Embeddings Architecture

Detailed specification of ATOME LM's embedding layer, utilizing 1.58-bit ternary weights and per-tensor scaling for extreme memory efficiency.

✦

1.58-bit Ternary Weights

ATOME LM completely abandons traditional FP16/BF16 embedding tables. Instead, it utilizes 1.58-bit ternary weights {-1, 0, 1}. This reduces the memory footprint of the embedding layer by approximately 90% compared to standard architectures, crucial for deployment on edge devices.

Quantization Formulation

# Forward pass for ternary embedding lookup
W_ternary =
round(clip(W_fp16 / scale, -1, 1))

output =
lookup(W_ternary, input_ids) * scale

Memory Efficiency

BF16 Baseline:256 MB

ATOME Ternary:28 MB

⌁

Absence of Positional Embeddings

A defining characteristic of ATOME LM's input processing is the strict avoidance of explicit positional embeddings (such as ROPE or absolute positional encodings).

Position information is instead implicitly learned through the recurrent nature of the ternary state-space models deployed deeper in the network.
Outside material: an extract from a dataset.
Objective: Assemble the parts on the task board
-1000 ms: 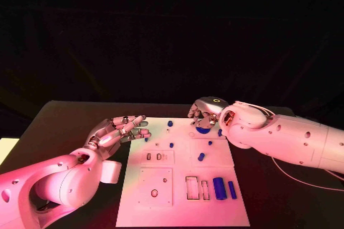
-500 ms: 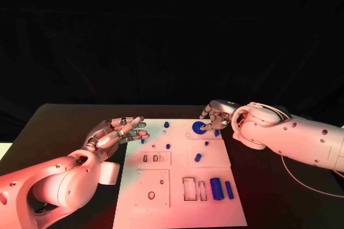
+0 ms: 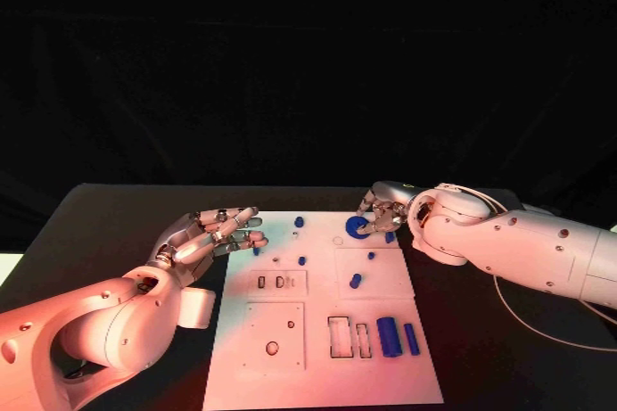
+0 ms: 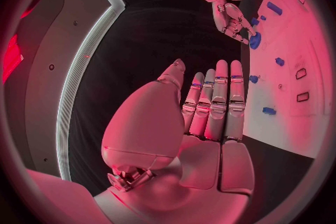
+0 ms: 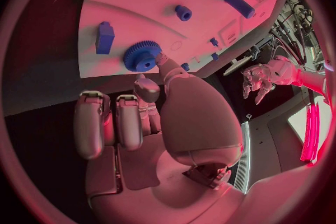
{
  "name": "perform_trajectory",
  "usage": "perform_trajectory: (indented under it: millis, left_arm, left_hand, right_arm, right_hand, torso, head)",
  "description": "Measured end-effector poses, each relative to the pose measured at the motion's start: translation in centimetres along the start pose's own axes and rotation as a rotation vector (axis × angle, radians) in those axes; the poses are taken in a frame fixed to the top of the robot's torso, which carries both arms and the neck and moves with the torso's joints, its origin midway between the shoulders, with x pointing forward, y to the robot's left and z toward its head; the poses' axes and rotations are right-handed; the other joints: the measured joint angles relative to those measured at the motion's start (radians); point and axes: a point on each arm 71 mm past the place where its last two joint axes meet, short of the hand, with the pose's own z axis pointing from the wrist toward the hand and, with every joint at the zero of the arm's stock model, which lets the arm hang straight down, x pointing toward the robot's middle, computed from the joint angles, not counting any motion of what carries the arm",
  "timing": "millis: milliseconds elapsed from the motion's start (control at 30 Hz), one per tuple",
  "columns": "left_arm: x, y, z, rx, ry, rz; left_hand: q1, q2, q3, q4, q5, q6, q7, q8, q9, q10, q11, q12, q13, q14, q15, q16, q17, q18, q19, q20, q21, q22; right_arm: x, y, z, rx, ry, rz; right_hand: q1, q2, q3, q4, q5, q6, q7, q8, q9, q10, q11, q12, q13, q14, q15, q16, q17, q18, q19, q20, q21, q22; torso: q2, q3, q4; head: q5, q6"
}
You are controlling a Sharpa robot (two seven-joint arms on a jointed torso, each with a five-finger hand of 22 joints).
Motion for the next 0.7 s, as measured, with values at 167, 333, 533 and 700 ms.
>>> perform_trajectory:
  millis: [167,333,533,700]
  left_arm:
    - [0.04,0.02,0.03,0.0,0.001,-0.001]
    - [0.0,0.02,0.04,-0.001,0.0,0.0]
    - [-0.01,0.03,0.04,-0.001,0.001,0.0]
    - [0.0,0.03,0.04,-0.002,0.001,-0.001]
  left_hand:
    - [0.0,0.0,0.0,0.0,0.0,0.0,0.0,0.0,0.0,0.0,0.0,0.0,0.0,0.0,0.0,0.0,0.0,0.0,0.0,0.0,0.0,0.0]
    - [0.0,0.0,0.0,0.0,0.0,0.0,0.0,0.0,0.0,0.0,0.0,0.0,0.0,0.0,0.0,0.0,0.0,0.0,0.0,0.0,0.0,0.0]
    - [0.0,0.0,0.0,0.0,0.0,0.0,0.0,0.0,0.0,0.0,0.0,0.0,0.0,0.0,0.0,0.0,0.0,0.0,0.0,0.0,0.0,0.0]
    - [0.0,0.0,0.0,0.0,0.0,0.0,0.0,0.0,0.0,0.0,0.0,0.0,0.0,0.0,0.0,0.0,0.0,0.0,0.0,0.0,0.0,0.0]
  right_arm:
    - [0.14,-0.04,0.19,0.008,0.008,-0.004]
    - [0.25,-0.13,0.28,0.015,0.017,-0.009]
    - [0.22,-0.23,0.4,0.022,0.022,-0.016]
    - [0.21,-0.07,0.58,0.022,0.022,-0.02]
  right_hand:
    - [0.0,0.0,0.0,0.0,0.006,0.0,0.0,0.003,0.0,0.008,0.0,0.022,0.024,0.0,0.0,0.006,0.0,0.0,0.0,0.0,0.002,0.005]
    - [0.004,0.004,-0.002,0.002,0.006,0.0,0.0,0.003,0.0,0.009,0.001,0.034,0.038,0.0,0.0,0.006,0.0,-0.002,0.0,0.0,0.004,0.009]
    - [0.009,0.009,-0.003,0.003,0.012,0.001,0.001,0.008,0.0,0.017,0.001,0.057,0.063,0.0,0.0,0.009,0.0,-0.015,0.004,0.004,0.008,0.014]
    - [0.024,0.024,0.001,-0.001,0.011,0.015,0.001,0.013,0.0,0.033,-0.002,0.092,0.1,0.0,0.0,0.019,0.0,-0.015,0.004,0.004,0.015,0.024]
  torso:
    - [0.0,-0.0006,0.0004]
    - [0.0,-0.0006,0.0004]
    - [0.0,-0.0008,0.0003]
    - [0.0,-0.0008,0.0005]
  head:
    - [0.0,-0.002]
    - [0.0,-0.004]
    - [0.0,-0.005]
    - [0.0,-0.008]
This architectural decision eliminates the sequence-length scaling bottleneck inherent in typical Transformer positional mechanisms.

Tokens

RoPE

↓

Pure Ternary Tokens

◌

Zero-Heap Allocation Constraint

To ensure deterministic execution times and prevent memory fragmentation on edge devices, the embedding lookup process strictly adheres to a zero-heap allocation constraint during inference.

Implementation Constraints

Memory Pool:

Static arena pre-allocated at initialization.

Lookup:

Direct index mapping; no intermediate buffers.

Scaling:

Per-tensor scale factor applied via in-place SIMD multiplication.

C++ Primitive

// Zero-alloc lookup
void tern_embed(
  const int8_t* W,
  const int32_t* ids,
  float* out,
  float scale,
  int seq_len,
  int dim
) {
  for(int i=0; i<seq_len; ++i) {
    const int8_t* row = W + (ids[i] * dim);
    simd_mul_add(out + (i*dim), row, scale);
  }
}

▣

Embedding Metrics

Parameter	Value	Notes
Vocab Size	32,000	Standard BPE layout.
Hidden Dimension	4,096	Aligned to 256-byte cache lines.
Weight Format	int2 (packed)	Stores 4 ternary values per byte.
Scale Factor	FP32	Single scalar per embedding tensor.
Lookup Latency	< 0.1ms	Measured on ARM Cortex-A76 (batch size 1).